The nature of dark matter is a great unsolved mystery. The proposed research project will use state-of-the-art simulations to analyse signatures of forces between dark matter particles on galaxies colliding, filling a major gap in our understanding of dark matter.

Faculty of Law

  • Dr Maria Weimer, (Amsterdam Centre for European Governance): Out of (the) woods – making the EU a global leader in fighting deforestation
    International trade in agricultural commodities (e.g. palm oil) causes global deforestation undermining climate change mitigation. The EU has the market power to protect rainforests, but to be effective, EU sustainability standards must be accepted as legitimate abroad. This project shows how to make the EU a global leader in fighting deforestation.

Faculty of Medicine (Amsterdam UMC, AMC)

  • Dr Mathieu Claireaux: Improve immune responses in HIV vaccination to obtain protection
    Rare patients develop super-antibodies that can block nearly all HIV viruses, these super-antibodies are very difficult to induce by vaccination. Tfh cells are specialized immune cells that regulate antibody production. These exceptional patients will teach us which Tfh cell responses are needed to get super-antibodies through vaccination.

  • Dr Joep Grootjans, (AMC – Gastroenterology): Peritoneal immune cells protect the intestine.
    Chronic inflammation affects the quality of life of patients with Crohn’s disease (CD). The researcher recently discovered that peritoneal cavity immune cells can protect the intestine. The researcher will further investigate this in man, with the ultimate goal of improving therapy for patients with CD.

  • Dr Zeliha Guler Gokce: Development of a novel wound-healing implant with mechano-stimulation and localized delivery
    Women with pelvic organ prolapse who undergo surgery have lower risk on recurrence if their wound healing is better. We propose to design an implant that delivers estrogen to the surgical site with the intention to improve wound healing and reduce risk on recurrent prolapse.

  • Dr Vanessa Harris, (AMC - Department of Global Health): Better protection against rotavirus with intestinal bacteria
    Rotavirus the most common cause of serious, life-threatening diarrhea in young children.  Rotavirus vaccines can prevent the disease, but work less well in low-income countries in Asia and Africa. This research tests whether bacteria in children’s intestines (microbiome) can be used to improve rotavirus vaccine performance.

  • Dr Georges Janssens, (Amsterdam AMC - Genetic Metabolic Diseases): A better understanding of healthy aging
    Aging is the major risk factor for age-related disease. By understanding the molecular pathways of aging, we can better understand how to promote healthy-aging. This multidisciplinary research looks at molecular causes of aging. This research also develops diagnostic tools to help understand age-related diseases and develops treatments for them.
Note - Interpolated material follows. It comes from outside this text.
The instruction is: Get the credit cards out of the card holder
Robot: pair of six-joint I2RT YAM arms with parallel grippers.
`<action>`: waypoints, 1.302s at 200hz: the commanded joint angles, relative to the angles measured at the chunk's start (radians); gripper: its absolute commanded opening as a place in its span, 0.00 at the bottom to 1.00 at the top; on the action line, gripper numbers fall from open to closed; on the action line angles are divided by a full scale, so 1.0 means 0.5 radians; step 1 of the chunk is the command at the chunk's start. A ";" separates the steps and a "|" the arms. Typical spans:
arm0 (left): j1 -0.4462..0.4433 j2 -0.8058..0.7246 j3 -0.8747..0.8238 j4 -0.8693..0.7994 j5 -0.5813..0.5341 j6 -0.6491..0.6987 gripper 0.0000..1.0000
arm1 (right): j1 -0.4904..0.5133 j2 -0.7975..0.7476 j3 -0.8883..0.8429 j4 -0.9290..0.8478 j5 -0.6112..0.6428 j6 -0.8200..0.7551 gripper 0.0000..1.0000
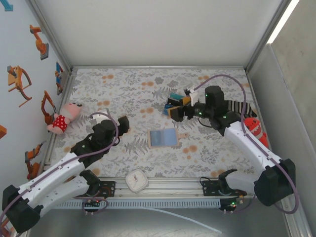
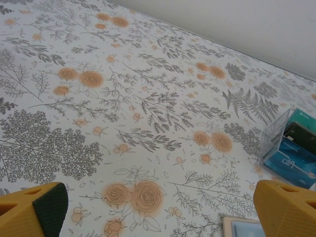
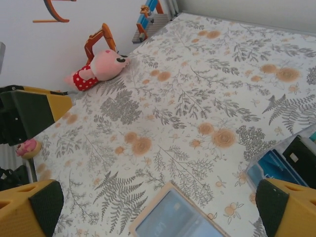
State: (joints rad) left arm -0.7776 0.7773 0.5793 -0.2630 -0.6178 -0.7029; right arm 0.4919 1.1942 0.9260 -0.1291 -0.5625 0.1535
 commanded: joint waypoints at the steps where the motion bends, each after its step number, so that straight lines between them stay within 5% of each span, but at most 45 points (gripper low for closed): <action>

  • Dr Marleen  (AMC - Rheumatology and clinical immunology): Already active disease before signs and symptoms?
    Despite advances in treatment options in chronic inflammation of the spine, deformity is not halted. Possibly, because inflammation and deformity starts in a phase before the disease is diagnosed. The researcher will study this phase to identify novel treatment targets that halt deformity.